Multiple factors affect the structural development of the skeleton; in particular, estrogen levels during growth are an important factor in the pathogenesis of bone fragility [1]. The delay of menarche and infrequent menstrual cycles decrease estrogen levels during adolescence and decrease peak bone mass [24]. Investigators have identified bone densities in young (17–35 years) athletic women with decreased estrogen levels similar to the bone densities of 51-year-old women [2,5]. On the structural level, cortical width is established during puberty in females by endosteal apposition. Low estrogen levels during growth may result in a thinner cortex if the increased endosteal resorption [6] is not offset by an increased periosteal apposition [7]. The relative cellular activity on these bone surfaces affects bone size, a critical element of bone strength.
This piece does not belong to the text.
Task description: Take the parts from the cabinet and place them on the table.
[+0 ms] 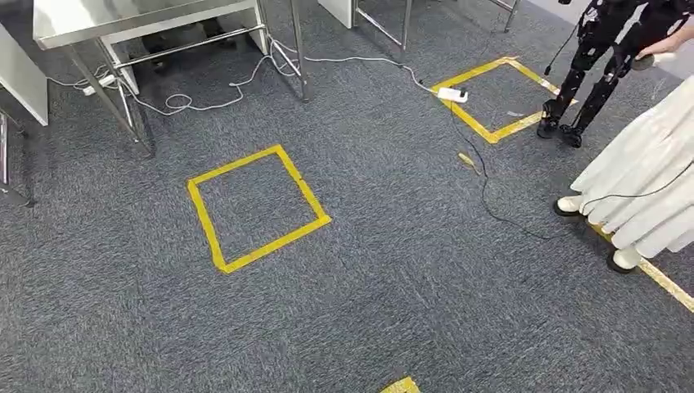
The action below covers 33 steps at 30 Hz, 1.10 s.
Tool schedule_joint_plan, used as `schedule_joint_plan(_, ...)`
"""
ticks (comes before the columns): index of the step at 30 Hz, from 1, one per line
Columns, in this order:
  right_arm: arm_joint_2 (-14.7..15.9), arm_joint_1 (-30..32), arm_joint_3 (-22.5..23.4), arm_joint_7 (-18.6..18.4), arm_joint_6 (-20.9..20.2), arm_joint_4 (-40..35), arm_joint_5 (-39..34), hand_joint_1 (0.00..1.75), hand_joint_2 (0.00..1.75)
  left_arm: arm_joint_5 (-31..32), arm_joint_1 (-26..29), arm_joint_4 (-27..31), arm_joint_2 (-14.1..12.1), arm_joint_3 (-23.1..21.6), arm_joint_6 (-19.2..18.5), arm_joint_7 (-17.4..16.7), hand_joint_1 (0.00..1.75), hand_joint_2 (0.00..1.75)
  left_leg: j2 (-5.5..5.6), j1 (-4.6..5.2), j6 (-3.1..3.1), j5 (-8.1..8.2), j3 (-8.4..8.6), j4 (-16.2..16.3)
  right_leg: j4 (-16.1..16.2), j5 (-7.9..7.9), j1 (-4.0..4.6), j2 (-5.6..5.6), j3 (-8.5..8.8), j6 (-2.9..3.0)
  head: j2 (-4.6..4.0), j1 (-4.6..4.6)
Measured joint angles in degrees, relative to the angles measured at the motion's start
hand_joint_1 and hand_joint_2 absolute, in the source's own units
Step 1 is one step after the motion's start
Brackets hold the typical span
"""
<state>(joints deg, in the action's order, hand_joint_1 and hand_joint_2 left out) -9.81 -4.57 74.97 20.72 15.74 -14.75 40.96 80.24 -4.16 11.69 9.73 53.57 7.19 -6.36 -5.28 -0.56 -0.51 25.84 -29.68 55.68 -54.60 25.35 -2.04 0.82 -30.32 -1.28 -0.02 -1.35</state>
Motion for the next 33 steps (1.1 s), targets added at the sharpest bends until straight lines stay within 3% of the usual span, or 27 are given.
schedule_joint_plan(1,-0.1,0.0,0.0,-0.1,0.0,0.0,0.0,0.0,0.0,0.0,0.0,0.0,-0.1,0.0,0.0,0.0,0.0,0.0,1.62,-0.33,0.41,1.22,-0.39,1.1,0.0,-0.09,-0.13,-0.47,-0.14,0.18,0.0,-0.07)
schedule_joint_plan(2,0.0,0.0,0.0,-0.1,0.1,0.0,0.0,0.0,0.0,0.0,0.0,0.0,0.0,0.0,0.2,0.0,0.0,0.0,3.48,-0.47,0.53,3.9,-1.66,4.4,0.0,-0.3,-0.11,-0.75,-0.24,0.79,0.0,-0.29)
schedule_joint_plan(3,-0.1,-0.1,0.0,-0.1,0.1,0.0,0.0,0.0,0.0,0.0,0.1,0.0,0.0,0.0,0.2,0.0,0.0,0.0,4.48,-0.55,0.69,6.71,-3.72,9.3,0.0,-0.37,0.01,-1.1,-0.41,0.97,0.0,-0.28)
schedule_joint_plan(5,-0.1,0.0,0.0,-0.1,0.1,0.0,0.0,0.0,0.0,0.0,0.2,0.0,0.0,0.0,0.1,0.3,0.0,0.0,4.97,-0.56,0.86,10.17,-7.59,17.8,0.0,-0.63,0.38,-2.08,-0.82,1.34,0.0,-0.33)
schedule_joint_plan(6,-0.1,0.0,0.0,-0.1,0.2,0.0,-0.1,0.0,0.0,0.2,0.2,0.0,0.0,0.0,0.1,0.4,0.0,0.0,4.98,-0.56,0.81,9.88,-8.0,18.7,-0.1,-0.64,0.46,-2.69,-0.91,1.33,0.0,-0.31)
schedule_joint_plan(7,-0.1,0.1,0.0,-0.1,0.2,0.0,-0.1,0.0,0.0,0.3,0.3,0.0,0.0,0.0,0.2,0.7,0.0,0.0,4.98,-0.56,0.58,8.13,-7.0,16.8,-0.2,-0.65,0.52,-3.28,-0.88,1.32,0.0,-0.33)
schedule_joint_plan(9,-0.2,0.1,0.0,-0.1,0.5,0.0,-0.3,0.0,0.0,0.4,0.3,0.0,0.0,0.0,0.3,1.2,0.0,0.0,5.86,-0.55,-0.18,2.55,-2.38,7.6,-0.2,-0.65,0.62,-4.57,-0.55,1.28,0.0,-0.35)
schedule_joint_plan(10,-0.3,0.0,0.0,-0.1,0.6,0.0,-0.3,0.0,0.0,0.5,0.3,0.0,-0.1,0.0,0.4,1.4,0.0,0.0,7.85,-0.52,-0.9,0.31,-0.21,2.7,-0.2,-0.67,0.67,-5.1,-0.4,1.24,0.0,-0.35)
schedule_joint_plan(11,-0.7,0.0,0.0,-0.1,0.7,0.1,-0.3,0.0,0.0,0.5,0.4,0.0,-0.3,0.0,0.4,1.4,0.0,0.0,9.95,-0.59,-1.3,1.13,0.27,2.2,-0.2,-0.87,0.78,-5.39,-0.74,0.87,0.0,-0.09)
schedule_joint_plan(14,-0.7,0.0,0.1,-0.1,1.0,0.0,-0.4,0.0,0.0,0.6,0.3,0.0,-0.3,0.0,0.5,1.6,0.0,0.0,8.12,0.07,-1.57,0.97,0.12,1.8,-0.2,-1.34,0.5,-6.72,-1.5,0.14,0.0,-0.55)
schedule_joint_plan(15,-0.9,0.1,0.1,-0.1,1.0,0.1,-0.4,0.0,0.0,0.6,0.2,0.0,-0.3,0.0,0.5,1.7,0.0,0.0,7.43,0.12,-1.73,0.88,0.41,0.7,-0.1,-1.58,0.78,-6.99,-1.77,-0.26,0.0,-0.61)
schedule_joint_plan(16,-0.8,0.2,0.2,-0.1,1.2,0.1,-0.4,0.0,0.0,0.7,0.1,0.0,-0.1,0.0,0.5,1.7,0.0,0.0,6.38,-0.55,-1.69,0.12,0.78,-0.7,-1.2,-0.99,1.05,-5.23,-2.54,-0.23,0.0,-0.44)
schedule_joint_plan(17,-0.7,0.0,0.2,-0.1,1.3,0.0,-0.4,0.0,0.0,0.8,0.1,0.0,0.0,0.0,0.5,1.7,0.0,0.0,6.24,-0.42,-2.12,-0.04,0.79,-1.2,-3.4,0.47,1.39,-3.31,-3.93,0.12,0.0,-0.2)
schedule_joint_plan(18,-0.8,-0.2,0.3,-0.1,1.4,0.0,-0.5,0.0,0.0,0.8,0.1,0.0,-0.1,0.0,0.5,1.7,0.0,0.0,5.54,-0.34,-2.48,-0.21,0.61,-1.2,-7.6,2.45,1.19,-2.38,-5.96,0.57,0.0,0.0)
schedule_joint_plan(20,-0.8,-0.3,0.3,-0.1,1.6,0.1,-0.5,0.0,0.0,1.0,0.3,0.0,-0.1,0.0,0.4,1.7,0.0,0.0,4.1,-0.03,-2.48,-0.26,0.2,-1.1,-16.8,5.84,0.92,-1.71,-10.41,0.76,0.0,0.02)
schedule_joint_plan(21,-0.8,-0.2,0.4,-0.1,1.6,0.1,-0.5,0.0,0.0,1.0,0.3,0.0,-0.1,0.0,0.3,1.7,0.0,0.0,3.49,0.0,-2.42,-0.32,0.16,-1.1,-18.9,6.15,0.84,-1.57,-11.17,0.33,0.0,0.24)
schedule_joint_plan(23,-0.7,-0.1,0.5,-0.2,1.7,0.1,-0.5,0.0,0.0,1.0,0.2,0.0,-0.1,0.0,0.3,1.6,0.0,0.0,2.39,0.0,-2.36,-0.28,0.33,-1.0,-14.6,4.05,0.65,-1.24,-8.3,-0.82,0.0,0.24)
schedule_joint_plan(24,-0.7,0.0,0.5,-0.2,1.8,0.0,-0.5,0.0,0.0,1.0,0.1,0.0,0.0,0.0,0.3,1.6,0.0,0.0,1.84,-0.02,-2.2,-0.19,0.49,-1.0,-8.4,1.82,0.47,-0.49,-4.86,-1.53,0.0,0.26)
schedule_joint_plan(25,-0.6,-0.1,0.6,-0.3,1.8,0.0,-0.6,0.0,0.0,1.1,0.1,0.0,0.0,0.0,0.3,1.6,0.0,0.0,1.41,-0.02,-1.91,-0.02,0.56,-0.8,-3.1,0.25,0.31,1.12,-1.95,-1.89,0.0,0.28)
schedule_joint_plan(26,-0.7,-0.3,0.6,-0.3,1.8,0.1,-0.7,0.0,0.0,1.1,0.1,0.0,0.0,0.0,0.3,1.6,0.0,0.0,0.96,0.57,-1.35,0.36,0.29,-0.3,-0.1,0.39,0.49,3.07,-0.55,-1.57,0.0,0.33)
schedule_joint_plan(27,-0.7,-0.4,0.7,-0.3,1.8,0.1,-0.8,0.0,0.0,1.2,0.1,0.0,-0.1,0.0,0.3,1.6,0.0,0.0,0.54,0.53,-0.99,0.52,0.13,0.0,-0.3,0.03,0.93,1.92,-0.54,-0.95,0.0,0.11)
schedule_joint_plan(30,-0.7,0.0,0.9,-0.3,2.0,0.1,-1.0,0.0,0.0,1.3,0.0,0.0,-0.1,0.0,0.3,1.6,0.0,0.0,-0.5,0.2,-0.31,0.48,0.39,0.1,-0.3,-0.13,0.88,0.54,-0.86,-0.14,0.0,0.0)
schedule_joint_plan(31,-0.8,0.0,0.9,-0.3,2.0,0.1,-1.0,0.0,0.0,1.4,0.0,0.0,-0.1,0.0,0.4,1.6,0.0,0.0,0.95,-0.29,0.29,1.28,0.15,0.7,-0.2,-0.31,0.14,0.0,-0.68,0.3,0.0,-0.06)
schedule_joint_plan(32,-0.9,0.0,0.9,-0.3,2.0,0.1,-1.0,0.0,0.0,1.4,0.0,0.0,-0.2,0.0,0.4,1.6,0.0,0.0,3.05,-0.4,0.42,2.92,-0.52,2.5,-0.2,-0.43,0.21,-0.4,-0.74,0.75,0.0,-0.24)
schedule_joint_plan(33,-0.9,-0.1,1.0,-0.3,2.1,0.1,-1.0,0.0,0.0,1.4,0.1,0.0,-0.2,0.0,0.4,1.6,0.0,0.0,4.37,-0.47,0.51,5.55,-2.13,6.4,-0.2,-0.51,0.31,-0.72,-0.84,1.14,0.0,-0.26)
The timing of puberty has emerged as a crucial factor in bone strength development. Peak bone mineral accrual rate occurs at puberty [8], with an accrual of 26% of adult total bone mineral within 2 years [9]. However, a delay in the timing of puberty is one factor among many that correlate with low bone mass in young women [1012]. Warren et al. (2002) [13] found the age of menarche to be more correlated to stress fracture occurrence than bone mineral density (BMD). Yet, the effect of a delayed puberty on the development of peak bone strength remains unclear.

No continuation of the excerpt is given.